About one-third of the water used in Arizona to generate electricity is used for electricity sent out of state.
A study by Mike Pasqualetti, a professor of Geography at ASU, reported by the Arizona Water Institute newsletter, has found that 150,350 acre-feet (AF) was used in 2007 to generate electricity in , while only 98,732 AF were consumed to generate energy used in Arizona.
The amount of water embedded in our electricity exports can be seen in the diagram above.
Dr. Pasqualetti also found that about 22,000 acre-feet of water are also embedded in electricity that Arizona imports from Colorado and New Mexico.
Some reading this are going to immediately think that we should stop producing electricity that is sent out of state because it uses water. But we can look at energy production like any other item produced and exported. Most of what we produce here requires water in one or another. Three of the five "C"s in Arizona, Cotton, Citrus, and Copper, all are big water users and and also big exports. Even something that doesn't necessarily take a lot of water directly, like Raytheon's aerospace manufacturing, requires a huge workforce who boost the population and need water for their daily living.
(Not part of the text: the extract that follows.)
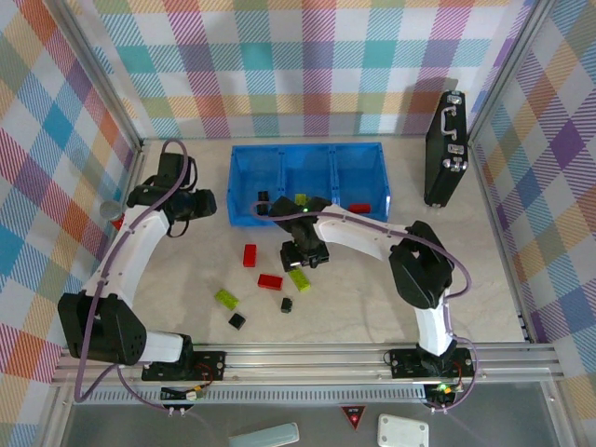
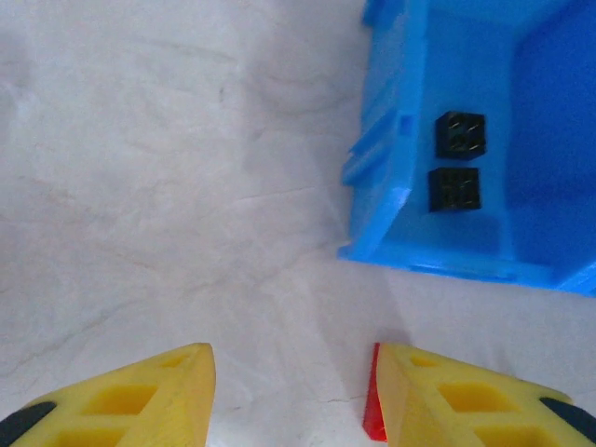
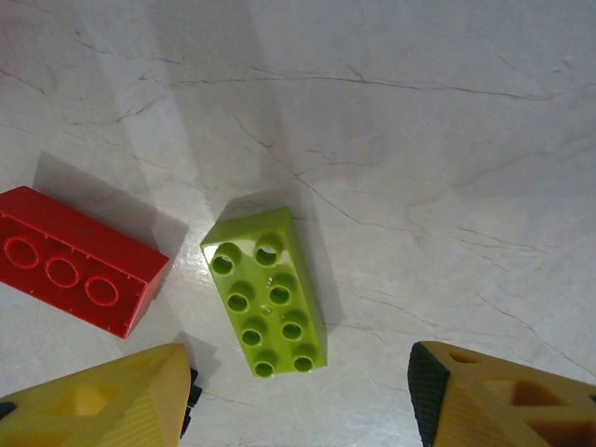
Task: Sort the legos into containers by color
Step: Pick up the lego from the bottom-center of the table.
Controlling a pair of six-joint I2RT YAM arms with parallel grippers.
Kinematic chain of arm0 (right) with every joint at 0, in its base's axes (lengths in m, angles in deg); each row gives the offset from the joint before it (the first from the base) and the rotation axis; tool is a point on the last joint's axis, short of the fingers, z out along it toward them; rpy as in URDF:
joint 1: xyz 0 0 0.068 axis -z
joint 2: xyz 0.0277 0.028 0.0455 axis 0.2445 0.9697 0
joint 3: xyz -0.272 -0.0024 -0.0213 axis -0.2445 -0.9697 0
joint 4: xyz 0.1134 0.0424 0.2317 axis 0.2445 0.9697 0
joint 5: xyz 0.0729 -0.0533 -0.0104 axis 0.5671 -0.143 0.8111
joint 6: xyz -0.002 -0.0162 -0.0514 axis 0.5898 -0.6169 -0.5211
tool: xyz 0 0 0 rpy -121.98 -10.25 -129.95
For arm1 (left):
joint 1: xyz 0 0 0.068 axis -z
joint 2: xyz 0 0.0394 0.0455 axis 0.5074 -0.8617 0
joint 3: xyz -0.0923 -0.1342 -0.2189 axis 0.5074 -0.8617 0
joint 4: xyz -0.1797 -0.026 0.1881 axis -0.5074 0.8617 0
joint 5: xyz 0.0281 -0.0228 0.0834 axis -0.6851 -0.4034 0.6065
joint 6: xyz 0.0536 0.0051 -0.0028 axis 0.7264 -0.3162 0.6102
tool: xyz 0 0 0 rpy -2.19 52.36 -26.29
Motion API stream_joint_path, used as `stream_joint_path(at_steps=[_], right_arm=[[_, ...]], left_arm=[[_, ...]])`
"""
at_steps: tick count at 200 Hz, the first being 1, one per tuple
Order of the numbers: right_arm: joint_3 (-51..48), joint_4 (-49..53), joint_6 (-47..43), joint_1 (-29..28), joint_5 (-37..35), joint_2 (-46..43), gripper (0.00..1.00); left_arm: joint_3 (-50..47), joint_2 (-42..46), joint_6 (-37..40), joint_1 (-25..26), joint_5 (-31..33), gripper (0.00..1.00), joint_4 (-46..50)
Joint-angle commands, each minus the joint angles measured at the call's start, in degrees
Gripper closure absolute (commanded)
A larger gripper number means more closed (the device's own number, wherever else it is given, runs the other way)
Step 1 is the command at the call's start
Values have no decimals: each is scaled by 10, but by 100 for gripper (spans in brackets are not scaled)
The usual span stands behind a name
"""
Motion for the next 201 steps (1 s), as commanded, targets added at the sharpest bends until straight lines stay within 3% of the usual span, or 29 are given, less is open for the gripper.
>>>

There are huge challenges in trying to create a sustainable water economy in Arizona, but we have to be cognizant of how we use water everywhere. If we are opposed to using Arizona water being used to generate electricity that goes to California, are we equally opposed to watering citrus and pecan groves that feed those same people?
We have some serious conversations about water ahead of us in this state and elsewhere.